🤖 AI Summary
Optimizing deep neural networks for solving partial differential equations (PDEs) remains challenging due to highly nonconvex loss landscapes, leading to poor convergence, local minima trapping, and gradient explosion/vanishing. To address this, we propose the Layer-Separation (LySep) model. LySep introduces auxiliary variables to decouple strong inter-layer dependencies in deep networks, reformulating the original problem into an equivalent form where coupling occurs only between adjacent layers. We then develop an optimization framework based on the Alternating Direction Method of Multipliers (ADMM), enabling closed-form updates for most variables.
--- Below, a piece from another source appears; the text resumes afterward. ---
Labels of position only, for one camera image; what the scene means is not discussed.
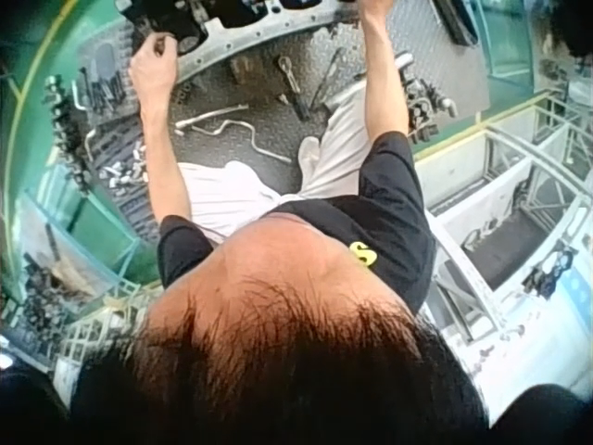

We theoretically prove that LySep is equivalent to the original neural network model in terms of optimal solutions. Numerical experiments demonstrate that LySep significantly reduces both training loss and PDE solution error, consistently outperforming state-of-the-art physics-informed neural networks (PINNs) and other baselines—particularly in high-dimensional settings.
📝 Abstract
In this paper, we propose a new optimization framework, the layer separation (LySep) model, to improve the deep learning-based methods in solving partial differential equations. Due to the highly non-convex nature of the loss function in deep learning, existing optimization algorithms often converge to suboptimal local minima or suffer from gradient explosion or vanishing, resulting in poor performance. To address these issues, we introduce auxiliary variables to separate the layers of deep neural networks. Specifically, the output and its derivatives of each layer are represented by auxiliary variables, effectively decomposing the deep architecture into a series of shallow architectures. New loss functions with auxiliary variables are established, in which only variables from two neighboring layers are coupled. Corresponding algorithms based on alternating directions are developed, where many variables can be updated optimally in closed forms. Moreover, we provide theoretical analyses demonstrating the consistency between the LySep model and the original deep model. High-dimensional numerical results validate our theory and demonstrate the advantages of LySep in minimizing loss and reducing solution error.